Platform builders must “respect people's fears,” says Goble. When ready, researchers will share with trusted collaborators, but commands to share can fall on deaf ears. She prefers to credit people for sharing. Not only must these environments be “safe havens,” they should let scientists build “a reputation economy” around the objects being shared, so others see who shares how much, she says.

Quackenbush and his team designed the data coordination and analysis center for the Lung Genomics Research Consortium, in which teams across the United States characterize a biological sample collection for hints about lung disease. Although the LGRC research portal is open, it does not offer sequence-based data, which must go to the NIH database of Genotypes and Phenotypes, where controlled data access policies are in place and individuals are de-identified.

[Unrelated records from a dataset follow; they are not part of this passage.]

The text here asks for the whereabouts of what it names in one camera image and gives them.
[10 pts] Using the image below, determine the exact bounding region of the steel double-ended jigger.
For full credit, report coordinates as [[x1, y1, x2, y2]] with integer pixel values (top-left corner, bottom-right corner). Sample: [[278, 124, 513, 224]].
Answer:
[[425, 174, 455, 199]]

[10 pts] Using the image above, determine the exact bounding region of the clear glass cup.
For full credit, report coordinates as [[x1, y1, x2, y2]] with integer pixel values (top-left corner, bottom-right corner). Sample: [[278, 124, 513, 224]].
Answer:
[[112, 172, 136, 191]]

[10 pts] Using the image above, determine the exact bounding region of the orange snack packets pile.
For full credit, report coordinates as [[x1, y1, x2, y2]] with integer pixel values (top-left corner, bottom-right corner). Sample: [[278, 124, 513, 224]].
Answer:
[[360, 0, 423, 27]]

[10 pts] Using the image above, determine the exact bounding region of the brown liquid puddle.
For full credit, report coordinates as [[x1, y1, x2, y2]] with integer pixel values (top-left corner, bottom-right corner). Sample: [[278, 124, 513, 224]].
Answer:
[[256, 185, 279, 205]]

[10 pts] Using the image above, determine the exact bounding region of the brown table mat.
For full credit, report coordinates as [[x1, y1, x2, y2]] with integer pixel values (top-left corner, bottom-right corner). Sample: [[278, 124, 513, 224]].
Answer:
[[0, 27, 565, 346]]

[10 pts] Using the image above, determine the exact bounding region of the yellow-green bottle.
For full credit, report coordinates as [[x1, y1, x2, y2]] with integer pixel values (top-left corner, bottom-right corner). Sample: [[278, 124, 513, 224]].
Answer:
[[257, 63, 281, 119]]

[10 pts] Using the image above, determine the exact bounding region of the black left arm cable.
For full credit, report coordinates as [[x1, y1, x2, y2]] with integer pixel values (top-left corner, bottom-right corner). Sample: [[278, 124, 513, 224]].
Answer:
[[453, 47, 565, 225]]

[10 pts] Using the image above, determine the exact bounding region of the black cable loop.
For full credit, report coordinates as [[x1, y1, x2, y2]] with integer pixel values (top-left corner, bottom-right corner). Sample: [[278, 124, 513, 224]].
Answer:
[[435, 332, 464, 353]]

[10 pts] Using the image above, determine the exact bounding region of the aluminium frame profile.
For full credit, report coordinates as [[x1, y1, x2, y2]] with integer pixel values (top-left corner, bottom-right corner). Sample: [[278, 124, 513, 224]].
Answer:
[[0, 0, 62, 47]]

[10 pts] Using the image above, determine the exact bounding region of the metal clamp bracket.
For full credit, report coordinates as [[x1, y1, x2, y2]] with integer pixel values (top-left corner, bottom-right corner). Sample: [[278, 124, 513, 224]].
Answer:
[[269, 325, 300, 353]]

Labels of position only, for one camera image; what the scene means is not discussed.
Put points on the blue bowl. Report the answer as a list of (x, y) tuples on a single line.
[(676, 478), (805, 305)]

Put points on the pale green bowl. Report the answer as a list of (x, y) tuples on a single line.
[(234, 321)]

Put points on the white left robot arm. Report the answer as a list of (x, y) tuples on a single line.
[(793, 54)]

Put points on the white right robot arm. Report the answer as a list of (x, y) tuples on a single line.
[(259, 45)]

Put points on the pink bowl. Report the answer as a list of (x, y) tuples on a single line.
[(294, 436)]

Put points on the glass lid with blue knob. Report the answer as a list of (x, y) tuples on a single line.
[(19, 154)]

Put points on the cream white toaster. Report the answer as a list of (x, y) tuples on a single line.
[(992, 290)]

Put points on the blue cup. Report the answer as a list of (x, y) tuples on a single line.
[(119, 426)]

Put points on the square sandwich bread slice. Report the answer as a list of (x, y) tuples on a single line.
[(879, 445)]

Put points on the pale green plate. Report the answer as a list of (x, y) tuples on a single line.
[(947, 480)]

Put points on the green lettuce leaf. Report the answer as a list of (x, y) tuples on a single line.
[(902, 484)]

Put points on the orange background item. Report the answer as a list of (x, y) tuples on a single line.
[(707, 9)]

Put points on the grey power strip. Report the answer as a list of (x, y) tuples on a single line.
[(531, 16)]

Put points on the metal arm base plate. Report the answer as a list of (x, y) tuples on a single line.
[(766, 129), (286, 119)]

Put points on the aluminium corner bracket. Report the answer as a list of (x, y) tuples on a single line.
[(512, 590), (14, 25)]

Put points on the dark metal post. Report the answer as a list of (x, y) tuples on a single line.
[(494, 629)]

His group chose analytical methods and presentation formats that let users edit genomic content without having to be computer scientists. “It's not intelligence but rather empathy that drives a good user experience,” he says.

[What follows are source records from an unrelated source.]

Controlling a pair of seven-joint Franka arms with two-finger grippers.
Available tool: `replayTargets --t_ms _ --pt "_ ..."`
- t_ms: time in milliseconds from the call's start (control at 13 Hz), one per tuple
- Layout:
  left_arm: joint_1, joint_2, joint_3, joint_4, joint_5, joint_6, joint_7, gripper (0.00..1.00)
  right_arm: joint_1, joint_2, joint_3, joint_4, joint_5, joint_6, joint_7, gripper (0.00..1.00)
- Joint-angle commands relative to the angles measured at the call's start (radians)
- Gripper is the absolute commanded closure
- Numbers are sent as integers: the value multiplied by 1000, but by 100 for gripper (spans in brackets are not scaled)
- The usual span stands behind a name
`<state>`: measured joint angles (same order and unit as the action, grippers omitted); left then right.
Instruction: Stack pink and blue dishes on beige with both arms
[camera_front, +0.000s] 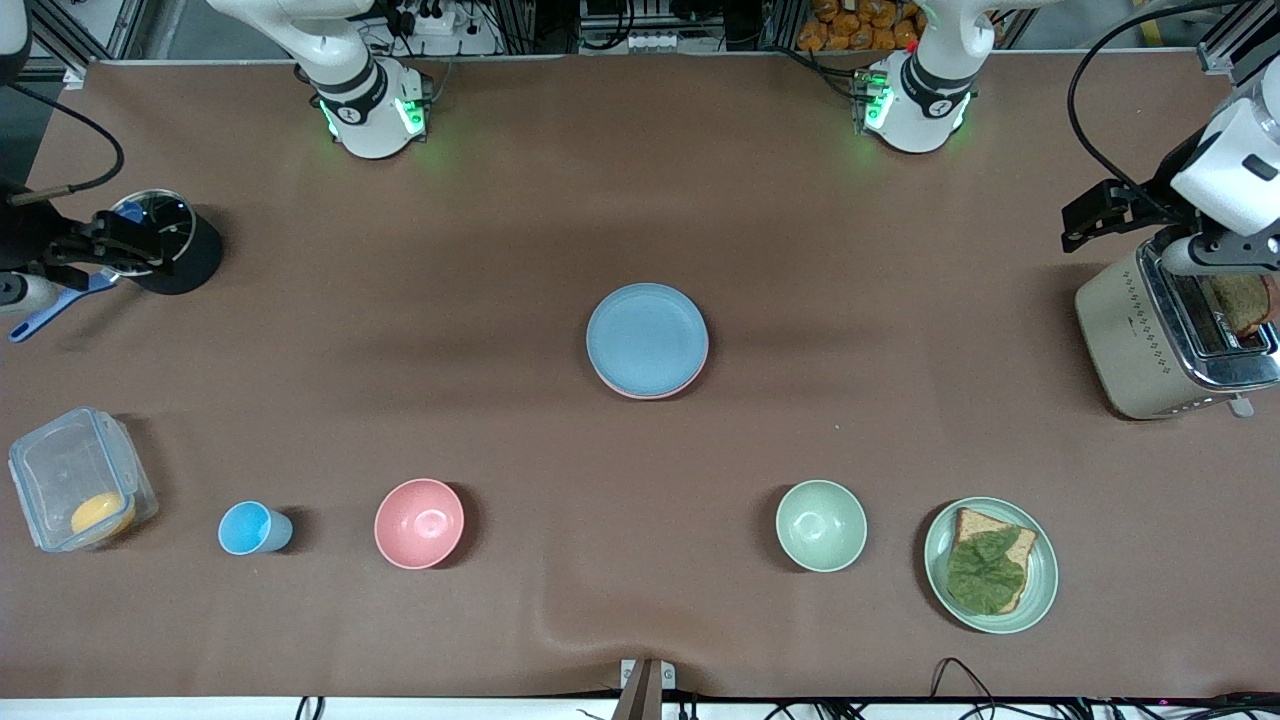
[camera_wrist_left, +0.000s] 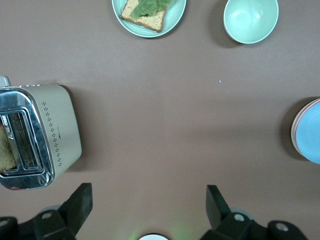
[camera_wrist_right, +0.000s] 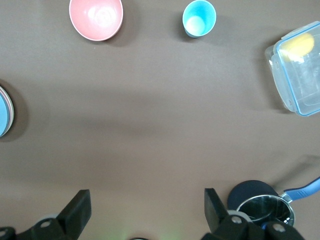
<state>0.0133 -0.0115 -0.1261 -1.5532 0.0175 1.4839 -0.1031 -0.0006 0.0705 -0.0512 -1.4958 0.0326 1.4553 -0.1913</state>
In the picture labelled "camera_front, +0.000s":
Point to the glass pot lid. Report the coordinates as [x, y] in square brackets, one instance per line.
[172, 215]

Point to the white power strip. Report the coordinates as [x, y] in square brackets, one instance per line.
[425, 18]
[660, 42]

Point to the pink plate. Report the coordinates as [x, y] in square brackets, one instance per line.
[652, 397]

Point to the brown table mat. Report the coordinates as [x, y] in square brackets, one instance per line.
[600, 200]

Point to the orange round food piece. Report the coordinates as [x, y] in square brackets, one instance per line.
[102, 515]

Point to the pink bowl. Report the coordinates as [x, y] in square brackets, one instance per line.
[419, 524]

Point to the green bowl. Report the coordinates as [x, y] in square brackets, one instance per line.
[821, 526]

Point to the brown bread slice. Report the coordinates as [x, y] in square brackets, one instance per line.
[975, 522]

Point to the clear plastic container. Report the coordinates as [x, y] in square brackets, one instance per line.
[60, 465]

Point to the beige chrome toaster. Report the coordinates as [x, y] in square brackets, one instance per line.
[1130, 340]

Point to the brown toast slice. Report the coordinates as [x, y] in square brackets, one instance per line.
[1245, 305]

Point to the blue plate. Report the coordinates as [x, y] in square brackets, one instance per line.
[646, 338]

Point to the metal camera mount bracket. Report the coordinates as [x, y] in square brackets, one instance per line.
[645, 685]

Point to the green plate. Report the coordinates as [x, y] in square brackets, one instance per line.
[1042, 580]

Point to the green lettuce leaf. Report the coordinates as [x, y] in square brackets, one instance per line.
[985, 572]

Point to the blue cup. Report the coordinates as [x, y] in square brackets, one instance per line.
[250, 528]

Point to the orange snack pile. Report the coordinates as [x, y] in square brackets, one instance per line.
[860, 25]

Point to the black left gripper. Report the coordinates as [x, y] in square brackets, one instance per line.
[1150, 200]

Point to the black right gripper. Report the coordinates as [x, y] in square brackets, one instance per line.
[38, 240]

Users who are computational and statistical scientists prefer doing analysis right away. But they like filtered data chunks, so the team created a “shopping cart” to allow this filtering. Nonquantitative scientists looking for specifics about a gene or a pathway are the largest group of users. For them, the team made decisions about the major phenotypes and present “reasonable summaries of the data, based on looking at what people wanted to know,” Quackenbush says. His team expanded a commercial tool, ClinicalSense, from the software and consulting firm ID Business Solutions headquartered in Guildford, UK, to organize clinical data, so users can define phenotypic groups on the fly if they do not like predefined types.

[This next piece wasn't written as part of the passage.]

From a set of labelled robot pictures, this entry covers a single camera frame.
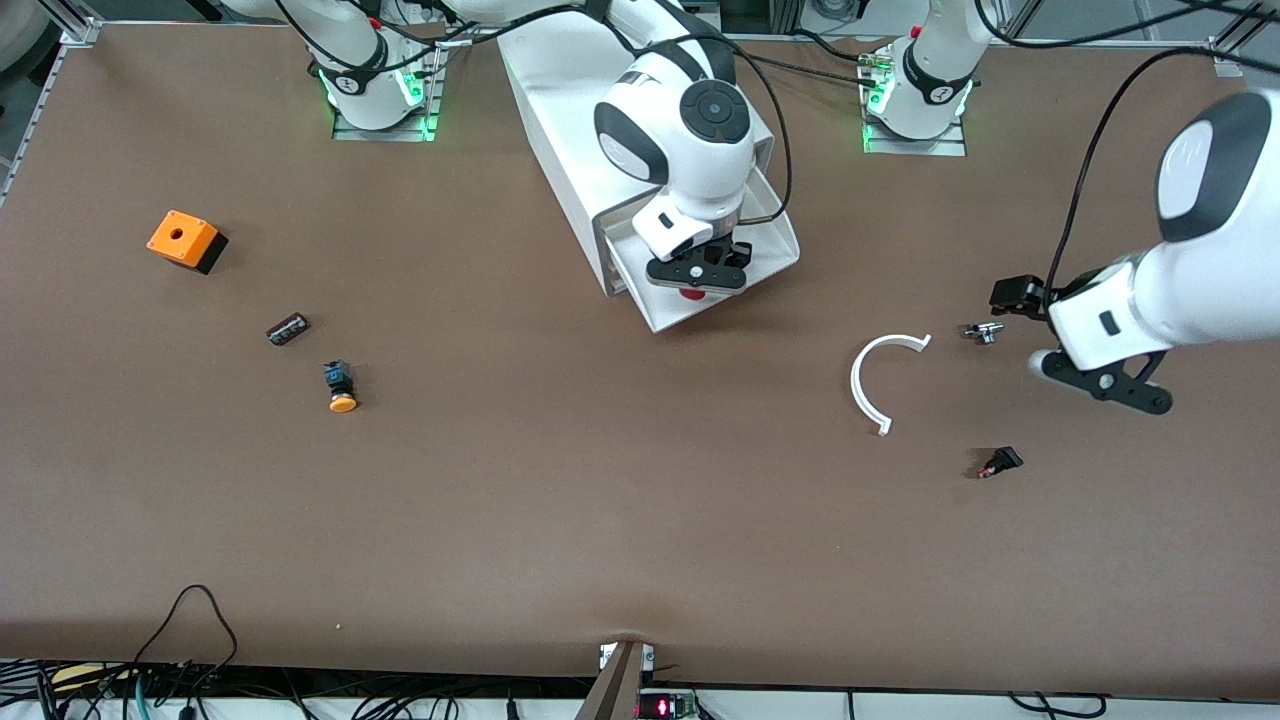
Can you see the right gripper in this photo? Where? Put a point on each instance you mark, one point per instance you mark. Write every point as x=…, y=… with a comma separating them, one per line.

The sample and data tracking system makes transparent to group members who has samples and who produces data, he says. One of the “objective measures of success” is sharing data by depositing it in the portal. Report season in this collaborative effort shows who is meeting production targets, which the project scientists set themselves.

“We're all human, so as you might expect, data deposition spiked before calls and in-person meetings,” Quackenbush says. The system's transparency has a number of advantages. The team can quickly see a problem when array data do not match a patient's exome sequence profile. “So our 'due diligence' in measuring output had some very positive side effects,” he says.

Goble adds an ingredient to her platforms that she calls “sharing creep.” In the web-based platform myExperiment, users share workflows or keep them private. First, a scientist must be ready to deposit information, which is a step reluctantly taken, as it is the “expensive” and “undervalued” task of sharing and describing what is deposited. A follow-on chapter is persuading scientists to share with others. A project will garner few joiners if it begins by proclaiming, in the name of “open science fundamentalism,” that everything must be open, Goble says.

She and her team also expanded on a commercial tool: the spreadsheet. When developing a data-sharing platform called SysMO-SEEK for the European Systems Biology of Microorganisms program, she and her team made the spreadsheet readable by people and machines. The team equipped spreadsheets with objects that adhere to minimum information models for different 'omics classes. When an experimentalist enters data, the spreadsheet cells offer drop-down menus with terms, standardizing categories and making them easier to share. The tool, called RightField, does “semantic annotation by stealth,” Goble says.

Users need not bother with the fact that beneath the spreadsheet sits a controlled vocabulary that uses the same terms to describe the same things, an important element of sharing. The vocabulary is connected to BioPortal, a repository run by the US National Center for Biomedical Ontology, an NIH-funded consortium that is part of the National Centers for Biomedical Computing.

RightField reflects Goble's strategy of building “ramps” around tools already in use. That approach gets scientists to “just do that little bit more” to enrich research assets so they can be more readily shared. Rather than ask people to fill out a six-page sharing template, one needs need “spoons full of sugar to make the medicine go down.”